This protective headgear was made to resemble a skull. It is always cold to the touch, even in the hot sun.
While worn, it has the following effects on the wearer:
- they are unaffected by hot temperatures (the helmet keeps their body temperature at a cool level). Any diseases that they catch do not cause a fever.
- all damage received (from any source) is reduced by 1d6.
- for each point of damage negated, the player must put a tally mark next to an ability score. These may be spread out as they wish.
- if ever the tallies equal the ability score that they are assigned to, erase the tallies and draw a little skull. No more tallies can be assigned to that ability score. Consult the effects below to see what the effect permanently affects the character, even if they remove the helmet:
- Charisma: the character can now speak to grave stones: they can converse with a ghostly echo of whomever was buried there. The “ghost” has all of the memories of the person at the time of their death.

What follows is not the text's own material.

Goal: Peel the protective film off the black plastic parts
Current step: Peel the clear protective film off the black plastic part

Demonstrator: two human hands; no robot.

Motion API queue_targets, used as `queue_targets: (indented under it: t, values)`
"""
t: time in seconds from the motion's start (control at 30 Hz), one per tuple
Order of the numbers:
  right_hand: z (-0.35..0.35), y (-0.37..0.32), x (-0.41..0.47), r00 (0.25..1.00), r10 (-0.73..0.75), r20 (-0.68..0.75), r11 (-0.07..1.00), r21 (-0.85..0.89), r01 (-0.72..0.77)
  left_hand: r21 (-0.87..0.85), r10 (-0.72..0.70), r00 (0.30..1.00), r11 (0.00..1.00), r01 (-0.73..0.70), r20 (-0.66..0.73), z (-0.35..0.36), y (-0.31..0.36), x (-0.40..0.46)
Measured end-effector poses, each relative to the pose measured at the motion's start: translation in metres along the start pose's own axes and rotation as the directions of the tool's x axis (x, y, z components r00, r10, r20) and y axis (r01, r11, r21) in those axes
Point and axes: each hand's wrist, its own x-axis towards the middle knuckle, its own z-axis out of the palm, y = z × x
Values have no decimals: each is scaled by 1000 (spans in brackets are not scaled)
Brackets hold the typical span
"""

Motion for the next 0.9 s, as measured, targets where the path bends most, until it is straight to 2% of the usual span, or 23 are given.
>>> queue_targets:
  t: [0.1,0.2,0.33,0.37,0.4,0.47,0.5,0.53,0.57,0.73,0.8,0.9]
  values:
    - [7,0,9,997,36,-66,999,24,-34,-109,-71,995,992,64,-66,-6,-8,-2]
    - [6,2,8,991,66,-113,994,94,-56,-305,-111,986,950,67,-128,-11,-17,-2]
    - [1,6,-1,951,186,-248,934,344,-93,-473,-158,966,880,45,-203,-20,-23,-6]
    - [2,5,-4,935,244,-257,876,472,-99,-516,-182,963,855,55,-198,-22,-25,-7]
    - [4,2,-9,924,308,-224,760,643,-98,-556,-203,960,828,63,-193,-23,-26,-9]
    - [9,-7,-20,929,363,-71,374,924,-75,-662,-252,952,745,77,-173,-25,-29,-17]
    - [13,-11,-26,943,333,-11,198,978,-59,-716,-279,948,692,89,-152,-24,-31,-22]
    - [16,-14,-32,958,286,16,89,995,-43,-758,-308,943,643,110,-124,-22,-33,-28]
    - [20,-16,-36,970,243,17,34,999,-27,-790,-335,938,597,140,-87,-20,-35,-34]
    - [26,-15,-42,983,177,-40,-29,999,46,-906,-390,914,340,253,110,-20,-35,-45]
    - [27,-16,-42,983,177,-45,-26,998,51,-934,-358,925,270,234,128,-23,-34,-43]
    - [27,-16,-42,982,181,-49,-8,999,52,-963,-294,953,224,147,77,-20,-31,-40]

The character’s eyes are now black, light-less holes.
- Constitution: the character’s bones become twice as thick (the character becomes taller by a whole foot and wider, proportionately). They become resistant to bludgeoning damage, but take a disadvantage to all Dexterity or agility checks.
- Dexterity: the character’s hands become skeletal (the flesh melts off during the night). The character can detach their hands and control them from a distance, like bony spiders.
- Intelligence: the character gains an obsession with people, items, places and architecture related to death. While resting near such subjects, they heal faster than normal (double their resting healing rate). However, they rest only half as much when they are not near them.
- Strength: the character’s bones sprout spikes from their knuckles, elbows, shoulders, knees and horns on their head. They do an extra 1d6 damage on unarmed attacks.
- Wisdom: all skeletons within 666 feet, no matter how concealed or buried, glow with a faint dark aura, like black stars. This does not obstruct or impair their vision. It’s just disconcerting.